Two covariance models in Least Squares Collocation (LSC) tested in interpolation of local topography
Abstract
Advantages and disadvantages of least squares collocation (LSC) and kriging
have recently been discussed, especially as interdisciplinary research becomes popular.
These statistical methods, based on a least squares rule, have infinite number of applications,
also in the domains different than Earth sciences. The paper investigates covariance
parameters estimation for spatial LSC interpolation, via a kind of cross-validation, called
hold-out (HO) validation. Two covariance models are applied in order to reveal also those
differences that come solely from the covariance model.

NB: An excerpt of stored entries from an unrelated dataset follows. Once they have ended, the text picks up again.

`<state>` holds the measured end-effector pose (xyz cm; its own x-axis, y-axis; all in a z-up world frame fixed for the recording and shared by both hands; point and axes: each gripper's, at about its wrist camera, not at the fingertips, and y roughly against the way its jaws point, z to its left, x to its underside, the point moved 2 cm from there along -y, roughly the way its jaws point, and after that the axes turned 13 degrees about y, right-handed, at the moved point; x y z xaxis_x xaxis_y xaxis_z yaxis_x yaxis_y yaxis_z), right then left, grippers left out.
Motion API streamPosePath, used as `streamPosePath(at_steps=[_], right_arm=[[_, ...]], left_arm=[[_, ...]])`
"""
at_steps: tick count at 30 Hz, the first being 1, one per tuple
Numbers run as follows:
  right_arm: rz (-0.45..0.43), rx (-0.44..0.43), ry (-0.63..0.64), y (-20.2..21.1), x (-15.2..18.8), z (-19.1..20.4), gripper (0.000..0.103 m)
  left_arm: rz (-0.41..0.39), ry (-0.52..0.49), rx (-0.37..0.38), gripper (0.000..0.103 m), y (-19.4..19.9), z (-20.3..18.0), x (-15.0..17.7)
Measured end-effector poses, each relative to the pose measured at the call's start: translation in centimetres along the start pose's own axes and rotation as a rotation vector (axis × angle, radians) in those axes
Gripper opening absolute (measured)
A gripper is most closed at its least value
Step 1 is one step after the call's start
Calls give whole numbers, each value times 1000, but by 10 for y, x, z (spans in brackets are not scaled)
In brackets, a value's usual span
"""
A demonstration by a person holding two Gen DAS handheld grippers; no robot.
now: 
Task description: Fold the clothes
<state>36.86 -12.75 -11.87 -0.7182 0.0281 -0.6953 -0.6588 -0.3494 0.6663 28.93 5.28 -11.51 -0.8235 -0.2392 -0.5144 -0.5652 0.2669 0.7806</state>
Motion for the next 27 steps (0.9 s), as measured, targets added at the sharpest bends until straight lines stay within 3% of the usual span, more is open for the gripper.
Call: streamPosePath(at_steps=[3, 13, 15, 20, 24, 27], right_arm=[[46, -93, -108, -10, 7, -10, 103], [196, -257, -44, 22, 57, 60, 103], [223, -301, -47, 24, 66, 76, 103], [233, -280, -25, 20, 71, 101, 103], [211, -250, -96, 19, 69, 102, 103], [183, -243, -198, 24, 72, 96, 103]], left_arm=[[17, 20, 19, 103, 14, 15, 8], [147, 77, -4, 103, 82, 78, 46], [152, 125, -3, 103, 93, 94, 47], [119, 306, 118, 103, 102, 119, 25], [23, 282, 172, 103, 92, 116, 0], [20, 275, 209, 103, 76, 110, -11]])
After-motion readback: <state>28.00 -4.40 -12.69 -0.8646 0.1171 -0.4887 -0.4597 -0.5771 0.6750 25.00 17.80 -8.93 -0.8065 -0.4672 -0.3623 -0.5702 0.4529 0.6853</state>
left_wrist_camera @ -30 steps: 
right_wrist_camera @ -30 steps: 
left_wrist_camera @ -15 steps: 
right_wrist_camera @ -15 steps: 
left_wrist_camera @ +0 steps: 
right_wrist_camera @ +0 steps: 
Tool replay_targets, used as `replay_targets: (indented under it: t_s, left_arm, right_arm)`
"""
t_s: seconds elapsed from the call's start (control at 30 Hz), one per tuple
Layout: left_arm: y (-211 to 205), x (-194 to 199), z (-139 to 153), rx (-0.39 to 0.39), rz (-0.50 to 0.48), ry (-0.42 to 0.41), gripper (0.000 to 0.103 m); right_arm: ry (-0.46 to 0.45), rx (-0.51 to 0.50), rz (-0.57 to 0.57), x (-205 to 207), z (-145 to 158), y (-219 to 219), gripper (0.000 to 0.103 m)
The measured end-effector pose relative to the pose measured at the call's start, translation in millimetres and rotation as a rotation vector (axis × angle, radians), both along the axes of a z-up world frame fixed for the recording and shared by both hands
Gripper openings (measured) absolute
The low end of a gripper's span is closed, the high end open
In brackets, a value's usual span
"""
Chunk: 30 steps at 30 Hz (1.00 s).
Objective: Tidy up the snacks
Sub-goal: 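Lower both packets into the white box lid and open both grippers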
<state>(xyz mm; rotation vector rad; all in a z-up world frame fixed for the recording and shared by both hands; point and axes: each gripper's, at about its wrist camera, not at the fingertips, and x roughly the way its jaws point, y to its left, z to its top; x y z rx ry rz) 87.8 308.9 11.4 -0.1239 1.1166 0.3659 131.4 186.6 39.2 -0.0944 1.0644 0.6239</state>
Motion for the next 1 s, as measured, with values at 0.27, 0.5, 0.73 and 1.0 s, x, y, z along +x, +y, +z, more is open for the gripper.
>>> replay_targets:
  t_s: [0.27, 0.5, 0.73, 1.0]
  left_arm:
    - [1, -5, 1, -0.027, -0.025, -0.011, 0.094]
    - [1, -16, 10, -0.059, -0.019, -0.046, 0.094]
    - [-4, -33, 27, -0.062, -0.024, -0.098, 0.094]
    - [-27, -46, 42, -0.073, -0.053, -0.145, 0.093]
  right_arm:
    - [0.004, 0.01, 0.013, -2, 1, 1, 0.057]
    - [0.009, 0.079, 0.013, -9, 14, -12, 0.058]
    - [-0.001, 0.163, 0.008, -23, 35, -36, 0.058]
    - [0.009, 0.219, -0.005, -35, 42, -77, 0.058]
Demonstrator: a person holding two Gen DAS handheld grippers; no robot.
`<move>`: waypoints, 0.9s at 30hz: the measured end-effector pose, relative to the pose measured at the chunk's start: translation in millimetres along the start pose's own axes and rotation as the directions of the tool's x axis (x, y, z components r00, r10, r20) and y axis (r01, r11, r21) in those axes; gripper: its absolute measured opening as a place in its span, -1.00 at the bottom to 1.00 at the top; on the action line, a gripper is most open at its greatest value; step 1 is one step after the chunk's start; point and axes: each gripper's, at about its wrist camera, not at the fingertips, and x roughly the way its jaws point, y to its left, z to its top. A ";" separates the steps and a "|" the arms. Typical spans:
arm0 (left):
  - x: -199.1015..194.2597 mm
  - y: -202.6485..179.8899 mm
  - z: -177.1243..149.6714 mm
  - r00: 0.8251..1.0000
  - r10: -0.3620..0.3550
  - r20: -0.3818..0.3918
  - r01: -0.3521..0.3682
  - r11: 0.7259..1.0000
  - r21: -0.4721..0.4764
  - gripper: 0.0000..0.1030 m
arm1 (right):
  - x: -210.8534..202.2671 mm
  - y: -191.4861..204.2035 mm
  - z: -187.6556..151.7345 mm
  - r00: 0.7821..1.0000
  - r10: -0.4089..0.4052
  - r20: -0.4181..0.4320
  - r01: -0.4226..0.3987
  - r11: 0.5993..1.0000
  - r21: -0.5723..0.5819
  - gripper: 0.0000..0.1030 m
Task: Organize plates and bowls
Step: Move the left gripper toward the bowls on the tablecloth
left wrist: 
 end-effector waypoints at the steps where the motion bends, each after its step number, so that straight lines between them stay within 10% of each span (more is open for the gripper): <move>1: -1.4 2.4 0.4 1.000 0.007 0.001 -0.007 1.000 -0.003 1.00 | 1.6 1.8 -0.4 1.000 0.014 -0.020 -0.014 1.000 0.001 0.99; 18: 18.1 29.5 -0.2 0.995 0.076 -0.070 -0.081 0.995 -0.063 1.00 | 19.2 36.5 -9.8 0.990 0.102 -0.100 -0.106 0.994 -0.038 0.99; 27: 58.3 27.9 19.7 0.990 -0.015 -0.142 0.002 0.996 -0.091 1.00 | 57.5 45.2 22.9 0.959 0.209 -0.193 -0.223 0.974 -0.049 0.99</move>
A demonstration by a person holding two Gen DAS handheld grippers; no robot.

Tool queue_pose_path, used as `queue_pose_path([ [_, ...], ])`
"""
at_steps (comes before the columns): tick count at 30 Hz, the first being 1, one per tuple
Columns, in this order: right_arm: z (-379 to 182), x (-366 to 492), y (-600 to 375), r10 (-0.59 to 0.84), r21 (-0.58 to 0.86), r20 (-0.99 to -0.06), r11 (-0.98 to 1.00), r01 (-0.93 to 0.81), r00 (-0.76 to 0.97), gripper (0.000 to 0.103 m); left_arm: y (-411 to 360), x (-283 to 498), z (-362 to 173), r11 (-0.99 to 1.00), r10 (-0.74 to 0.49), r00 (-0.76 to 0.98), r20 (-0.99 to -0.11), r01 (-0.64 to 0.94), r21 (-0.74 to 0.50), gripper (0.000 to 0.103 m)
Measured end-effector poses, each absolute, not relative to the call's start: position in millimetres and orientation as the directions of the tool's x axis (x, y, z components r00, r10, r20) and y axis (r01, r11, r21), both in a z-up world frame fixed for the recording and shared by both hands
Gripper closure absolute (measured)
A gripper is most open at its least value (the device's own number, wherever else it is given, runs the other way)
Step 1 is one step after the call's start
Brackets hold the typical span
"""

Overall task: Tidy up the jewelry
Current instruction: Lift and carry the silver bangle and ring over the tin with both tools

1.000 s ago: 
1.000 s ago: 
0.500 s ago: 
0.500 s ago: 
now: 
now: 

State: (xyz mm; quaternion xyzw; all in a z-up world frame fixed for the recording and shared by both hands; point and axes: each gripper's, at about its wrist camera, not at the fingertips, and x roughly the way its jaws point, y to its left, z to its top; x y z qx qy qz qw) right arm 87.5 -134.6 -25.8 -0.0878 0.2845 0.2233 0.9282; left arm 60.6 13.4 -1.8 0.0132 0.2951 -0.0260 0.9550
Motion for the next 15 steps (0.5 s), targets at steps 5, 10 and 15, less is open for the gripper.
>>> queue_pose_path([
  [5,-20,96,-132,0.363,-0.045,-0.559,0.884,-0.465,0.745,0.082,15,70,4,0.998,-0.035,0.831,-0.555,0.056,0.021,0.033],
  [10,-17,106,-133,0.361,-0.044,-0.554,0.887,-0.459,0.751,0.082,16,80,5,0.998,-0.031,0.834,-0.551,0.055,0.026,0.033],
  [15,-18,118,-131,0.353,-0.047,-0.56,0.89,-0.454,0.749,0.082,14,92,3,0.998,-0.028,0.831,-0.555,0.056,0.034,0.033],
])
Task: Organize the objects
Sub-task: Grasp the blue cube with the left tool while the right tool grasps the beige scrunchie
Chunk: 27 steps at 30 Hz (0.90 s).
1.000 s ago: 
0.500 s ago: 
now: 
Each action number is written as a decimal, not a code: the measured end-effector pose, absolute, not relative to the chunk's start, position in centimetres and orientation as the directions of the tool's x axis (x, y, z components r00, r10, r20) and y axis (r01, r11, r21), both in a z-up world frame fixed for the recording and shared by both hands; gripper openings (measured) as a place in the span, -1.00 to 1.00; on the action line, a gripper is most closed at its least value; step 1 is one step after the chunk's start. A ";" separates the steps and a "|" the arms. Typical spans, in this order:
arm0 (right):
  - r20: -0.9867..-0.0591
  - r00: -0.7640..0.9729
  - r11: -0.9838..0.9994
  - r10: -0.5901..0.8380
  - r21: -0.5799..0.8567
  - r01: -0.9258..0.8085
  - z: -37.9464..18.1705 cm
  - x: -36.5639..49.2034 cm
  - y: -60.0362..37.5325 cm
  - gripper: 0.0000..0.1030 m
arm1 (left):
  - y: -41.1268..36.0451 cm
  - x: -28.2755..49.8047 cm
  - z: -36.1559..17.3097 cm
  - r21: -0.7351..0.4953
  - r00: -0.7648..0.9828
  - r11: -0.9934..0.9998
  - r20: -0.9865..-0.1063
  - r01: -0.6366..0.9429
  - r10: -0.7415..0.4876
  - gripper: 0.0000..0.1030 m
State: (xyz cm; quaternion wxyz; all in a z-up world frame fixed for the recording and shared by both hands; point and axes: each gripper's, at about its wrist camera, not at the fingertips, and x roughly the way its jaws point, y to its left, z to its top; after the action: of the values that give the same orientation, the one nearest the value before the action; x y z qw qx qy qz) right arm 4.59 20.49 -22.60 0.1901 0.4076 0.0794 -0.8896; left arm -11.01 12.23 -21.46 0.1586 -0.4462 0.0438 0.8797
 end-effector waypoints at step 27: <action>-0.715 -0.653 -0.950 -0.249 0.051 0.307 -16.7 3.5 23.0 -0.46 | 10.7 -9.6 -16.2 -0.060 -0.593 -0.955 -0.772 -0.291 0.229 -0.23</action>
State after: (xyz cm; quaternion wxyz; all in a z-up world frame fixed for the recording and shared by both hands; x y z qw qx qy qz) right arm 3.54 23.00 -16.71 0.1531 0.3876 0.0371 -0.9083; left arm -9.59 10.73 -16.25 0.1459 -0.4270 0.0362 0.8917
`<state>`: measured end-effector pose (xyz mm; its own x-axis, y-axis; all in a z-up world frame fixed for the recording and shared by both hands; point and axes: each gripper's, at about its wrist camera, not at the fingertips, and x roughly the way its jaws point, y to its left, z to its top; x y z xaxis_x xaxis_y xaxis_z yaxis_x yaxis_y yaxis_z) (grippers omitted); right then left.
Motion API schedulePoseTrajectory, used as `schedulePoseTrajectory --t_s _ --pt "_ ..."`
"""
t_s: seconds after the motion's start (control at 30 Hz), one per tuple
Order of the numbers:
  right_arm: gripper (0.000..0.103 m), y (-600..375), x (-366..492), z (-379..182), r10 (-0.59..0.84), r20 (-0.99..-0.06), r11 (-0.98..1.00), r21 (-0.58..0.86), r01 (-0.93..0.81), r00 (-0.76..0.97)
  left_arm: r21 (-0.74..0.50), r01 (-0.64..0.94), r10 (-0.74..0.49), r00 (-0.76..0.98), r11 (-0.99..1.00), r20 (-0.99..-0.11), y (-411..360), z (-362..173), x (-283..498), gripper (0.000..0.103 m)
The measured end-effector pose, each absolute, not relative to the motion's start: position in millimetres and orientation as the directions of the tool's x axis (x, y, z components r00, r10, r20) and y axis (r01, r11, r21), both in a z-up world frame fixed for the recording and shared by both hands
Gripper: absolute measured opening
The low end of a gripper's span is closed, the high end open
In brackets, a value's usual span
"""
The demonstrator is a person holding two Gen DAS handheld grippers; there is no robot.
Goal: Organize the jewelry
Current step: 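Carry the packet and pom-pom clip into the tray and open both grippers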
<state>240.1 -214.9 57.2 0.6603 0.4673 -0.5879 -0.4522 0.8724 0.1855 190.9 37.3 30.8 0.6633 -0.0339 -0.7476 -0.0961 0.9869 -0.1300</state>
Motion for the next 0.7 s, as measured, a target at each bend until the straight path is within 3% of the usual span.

Typical covariance models have a few variable parameters, the selection of which requires
analysis of the actual data distribution. Properly chosen covariance parameters
result in accurate and reliable predictions. The correlation length (CL), also known as
the correlation distance in the Gauss-Markov covariance functions, the variance (C0) and
a priori noise parameter (N) are analyzed in this paper, using local terrain elevations.
The covariance matrix is used in LSC, as analogy to the correlation matrix often present
in the kriging-related investigations. Therefore the covariance parameter N has the same
scale as the data and can be analyzed in relation to the data errors, spatial data resolution
and prediction errors.
The vector of the optimal three covariance parameters is sometimes determined approximately
for the purposes of modeling with limited accuracy requirements. This is
done e.g. by the fitting of analytical model to the empirical covariance values. The more
demanding predictions need precise estimation of the covariance parameters vector and
the researchers solve this problem via least squares methods or maximum likelihood (ML)
inference. Nevertheless, both least squares and ML produce an error of the parameters
and it is often large. The reliability of LSC or kriging using parameters with an error
of e.g. a quarter of the parameter value is usually not discussed.